Entries taken from a collection:
━━━━━━━━━━

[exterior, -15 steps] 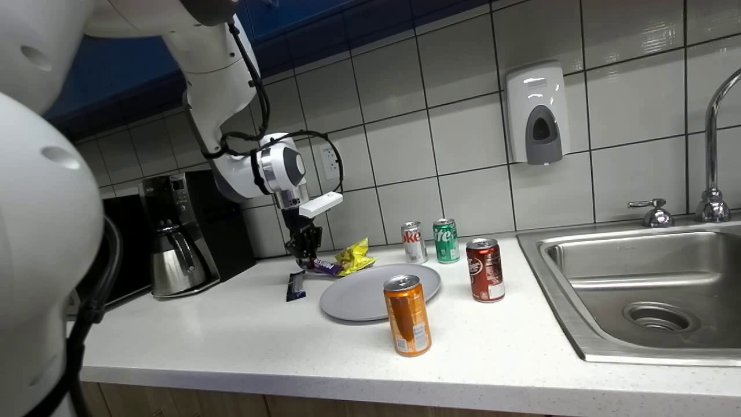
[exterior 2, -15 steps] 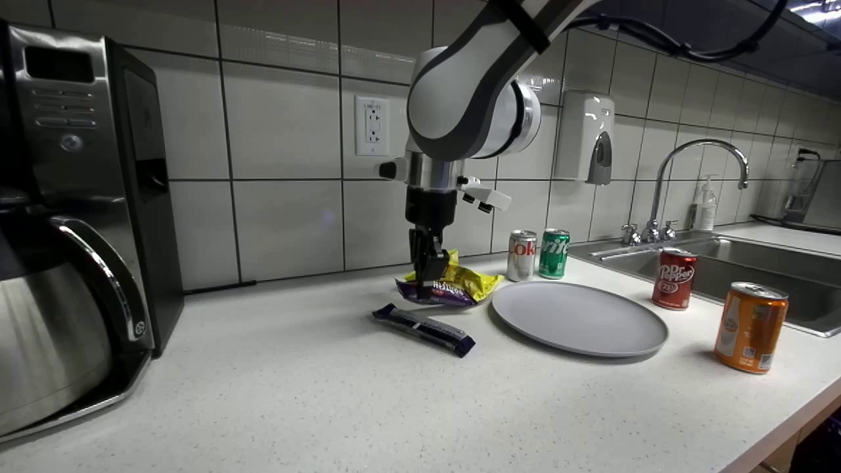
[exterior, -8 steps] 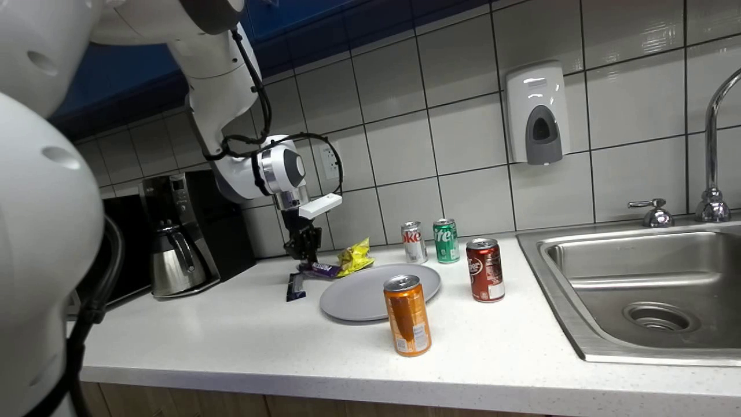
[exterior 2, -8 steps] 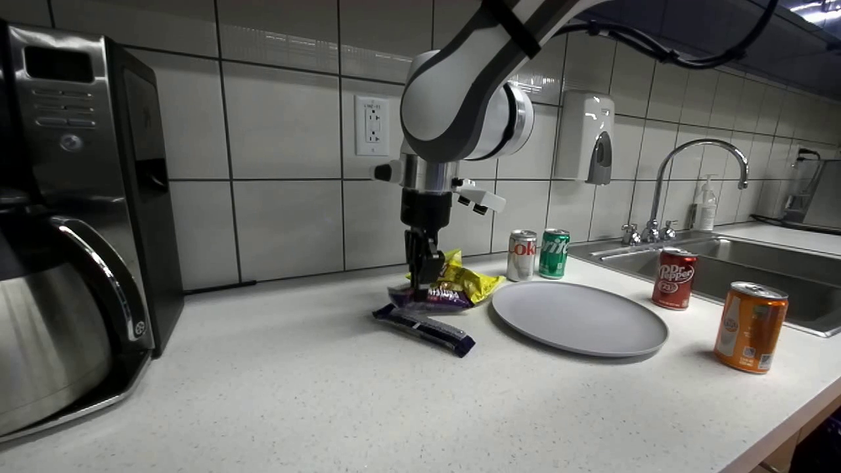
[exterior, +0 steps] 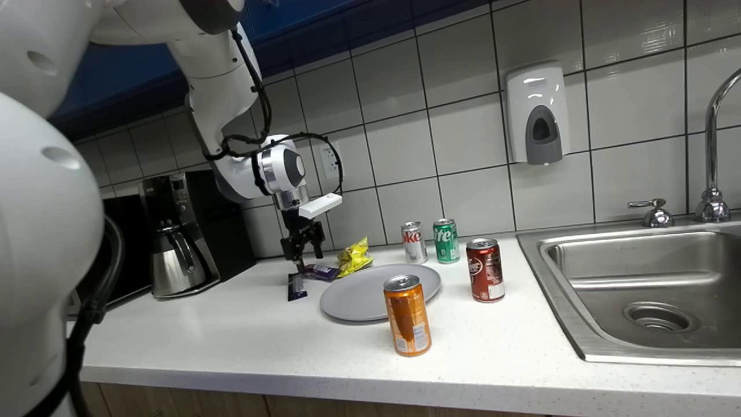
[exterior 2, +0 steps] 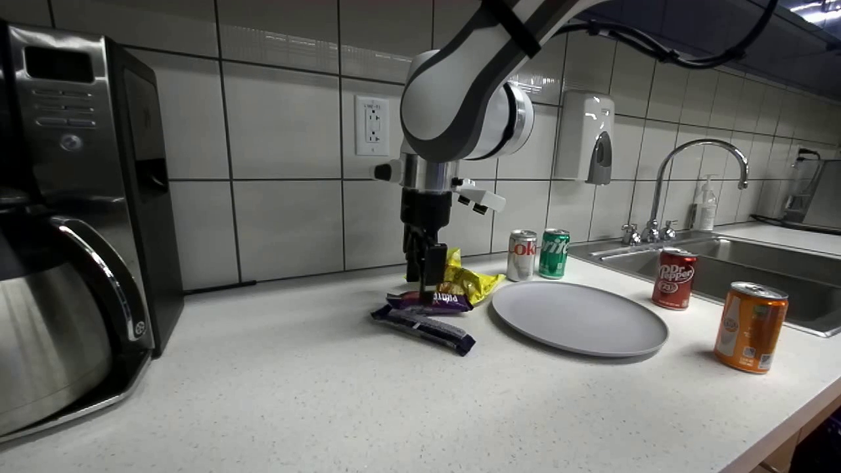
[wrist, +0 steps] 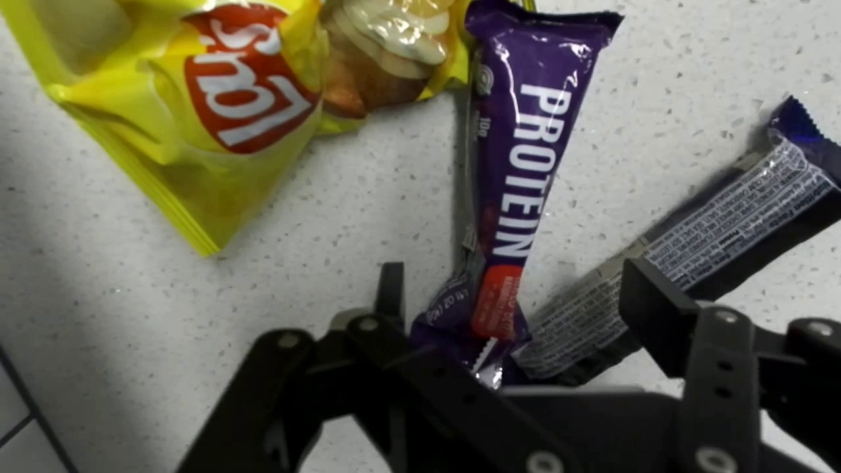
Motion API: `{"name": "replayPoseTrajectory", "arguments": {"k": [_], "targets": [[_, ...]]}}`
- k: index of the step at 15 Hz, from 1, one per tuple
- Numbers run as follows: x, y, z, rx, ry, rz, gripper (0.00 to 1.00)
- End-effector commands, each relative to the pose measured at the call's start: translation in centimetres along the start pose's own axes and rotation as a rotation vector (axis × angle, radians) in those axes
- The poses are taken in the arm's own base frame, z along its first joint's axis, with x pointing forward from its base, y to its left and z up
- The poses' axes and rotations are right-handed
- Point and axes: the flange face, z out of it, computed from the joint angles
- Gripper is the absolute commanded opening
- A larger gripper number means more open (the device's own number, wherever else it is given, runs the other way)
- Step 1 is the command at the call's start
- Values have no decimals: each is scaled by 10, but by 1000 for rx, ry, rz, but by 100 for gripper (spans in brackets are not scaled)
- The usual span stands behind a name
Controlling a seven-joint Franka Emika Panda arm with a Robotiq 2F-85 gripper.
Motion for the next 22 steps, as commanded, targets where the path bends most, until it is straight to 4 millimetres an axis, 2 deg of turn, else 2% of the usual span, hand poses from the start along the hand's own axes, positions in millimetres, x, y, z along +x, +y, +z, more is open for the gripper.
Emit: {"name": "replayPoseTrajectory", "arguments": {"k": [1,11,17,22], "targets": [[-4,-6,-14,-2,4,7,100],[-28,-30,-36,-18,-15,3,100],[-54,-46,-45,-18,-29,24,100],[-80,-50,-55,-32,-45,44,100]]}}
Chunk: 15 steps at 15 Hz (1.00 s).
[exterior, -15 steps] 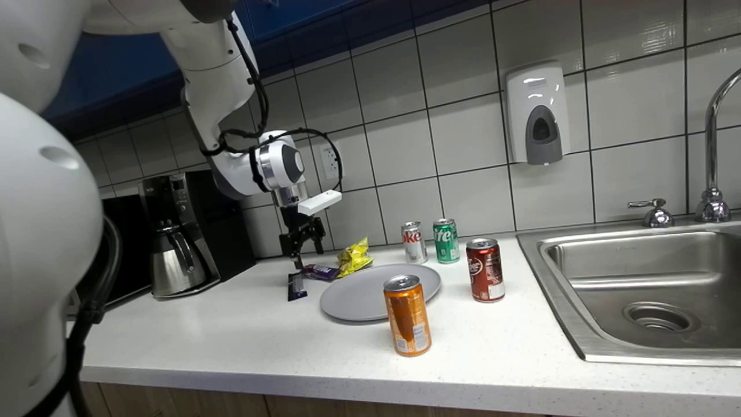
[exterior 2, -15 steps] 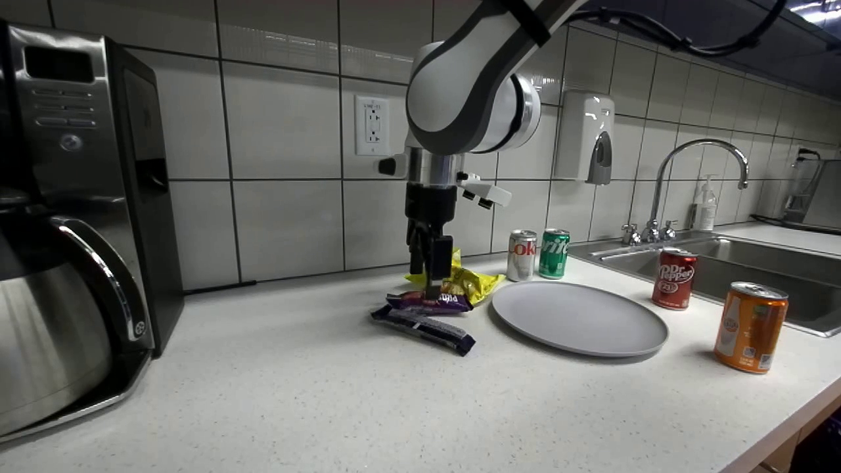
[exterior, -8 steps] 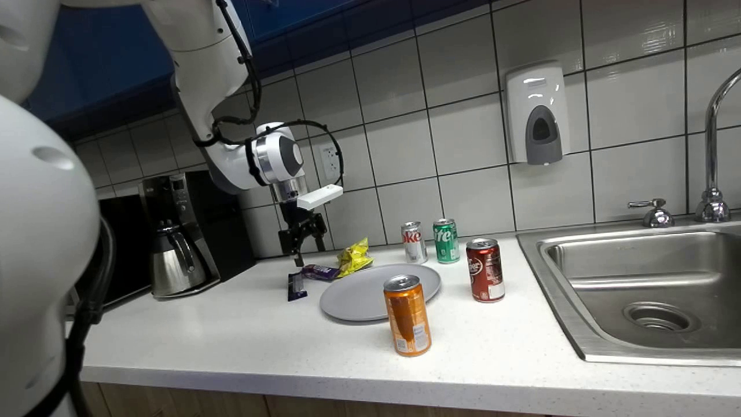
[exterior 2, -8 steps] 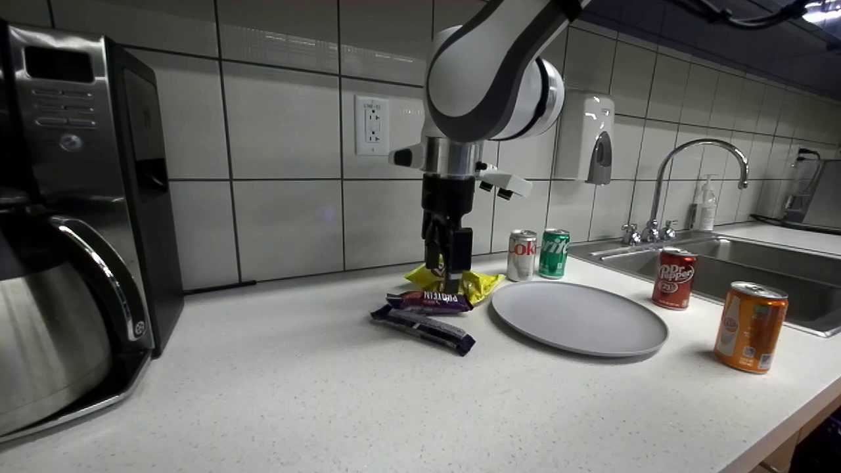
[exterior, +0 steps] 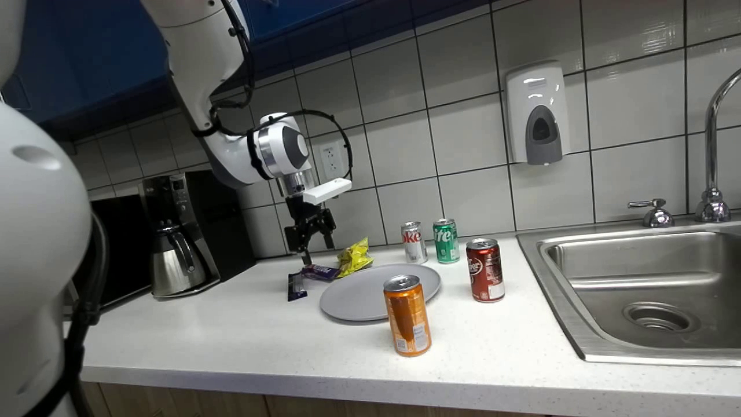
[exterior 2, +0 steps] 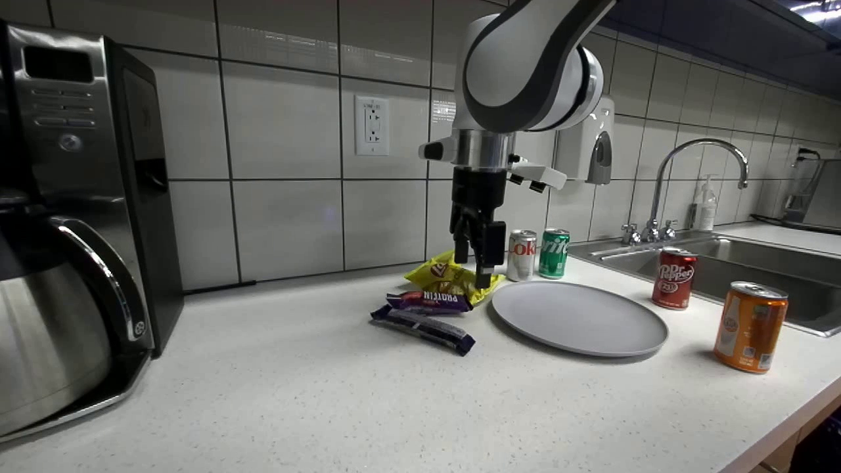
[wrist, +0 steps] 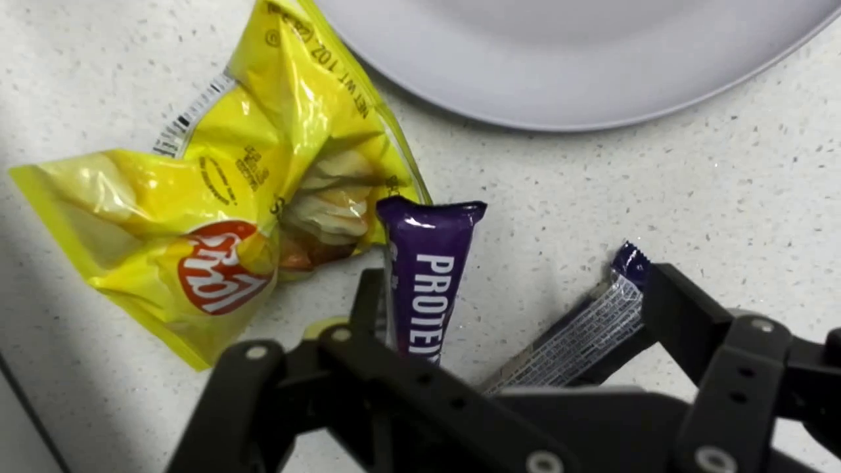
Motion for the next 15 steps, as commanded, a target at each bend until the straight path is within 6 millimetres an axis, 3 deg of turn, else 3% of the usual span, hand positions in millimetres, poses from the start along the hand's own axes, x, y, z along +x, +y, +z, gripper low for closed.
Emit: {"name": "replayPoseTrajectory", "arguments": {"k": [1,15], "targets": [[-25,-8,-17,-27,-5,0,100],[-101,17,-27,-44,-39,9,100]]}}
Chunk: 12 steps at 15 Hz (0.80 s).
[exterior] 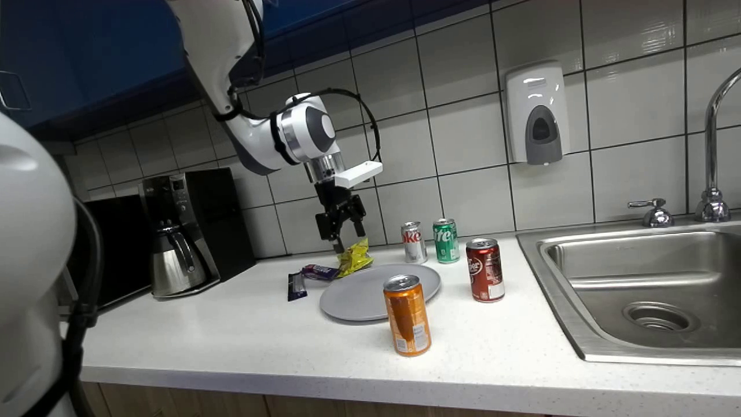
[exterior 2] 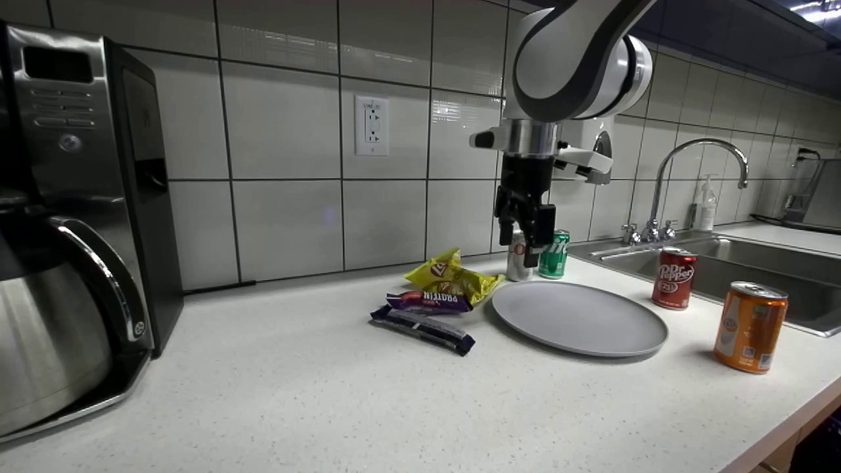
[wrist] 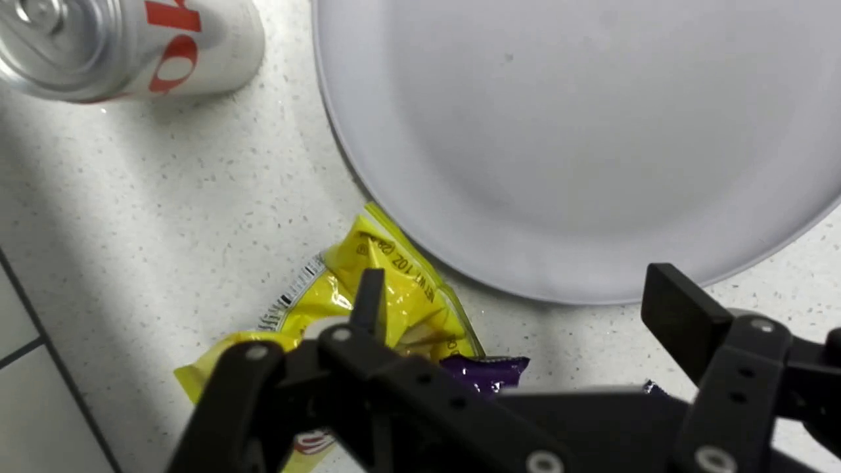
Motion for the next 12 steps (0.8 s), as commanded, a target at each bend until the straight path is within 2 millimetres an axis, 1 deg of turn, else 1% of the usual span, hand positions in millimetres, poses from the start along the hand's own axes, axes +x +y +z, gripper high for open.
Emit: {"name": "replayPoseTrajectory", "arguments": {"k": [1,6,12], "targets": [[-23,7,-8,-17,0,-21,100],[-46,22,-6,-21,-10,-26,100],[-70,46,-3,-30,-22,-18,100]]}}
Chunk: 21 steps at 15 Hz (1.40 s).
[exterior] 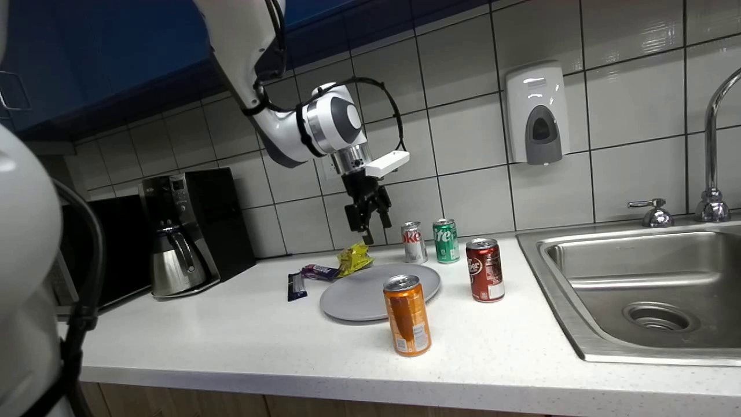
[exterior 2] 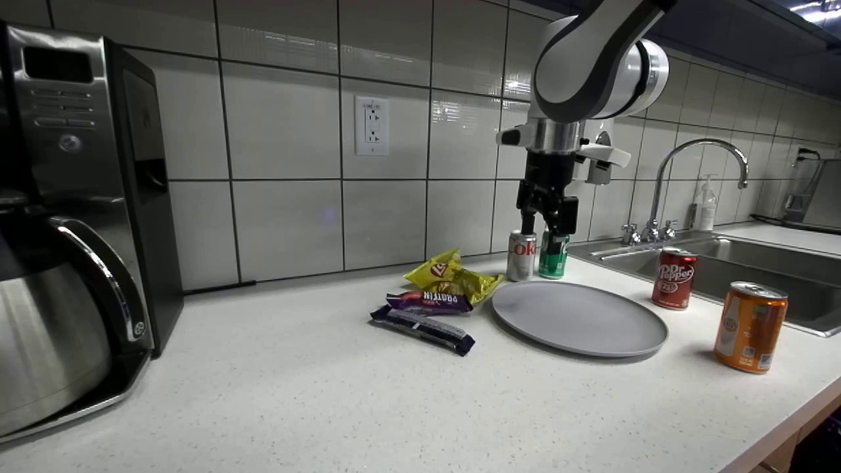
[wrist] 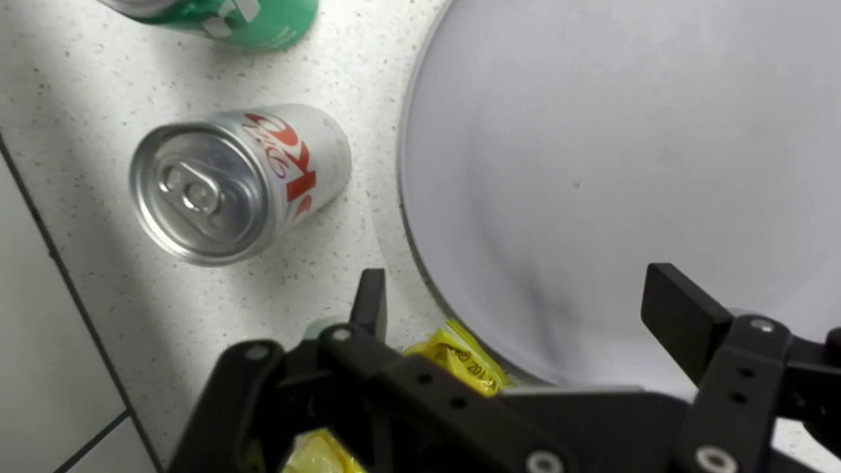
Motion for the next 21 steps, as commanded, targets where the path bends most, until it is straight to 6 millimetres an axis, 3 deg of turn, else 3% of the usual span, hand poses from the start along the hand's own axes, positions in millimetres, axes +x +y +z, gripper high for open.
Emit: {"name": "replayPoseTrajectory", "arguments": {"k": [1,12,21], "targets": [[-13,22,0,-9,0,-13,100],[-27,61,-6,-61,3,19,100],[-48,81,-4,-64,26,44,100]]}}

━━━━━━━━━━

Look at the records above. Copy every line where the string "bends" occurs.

Motion for the next 22 steps, as commanded, targets where the path bends most, until it is straight to 4 millimetres an axis, 2 deg of turn, else 2% of the usual span, hand poses from the start along the hand's own axes, positions in millimetres, x, y, z along +x, +y, +z, more is open for the gripper.
Motion for the next 21 steps, as commanded, targets where the path bends most, until it is straight to 6 millimetres an axis, 3 deg of turn, else 3% of the usual span, hand poses from the start along the hand's own axes, positions in millimetres, axes +x +y +z, gripper high for open.

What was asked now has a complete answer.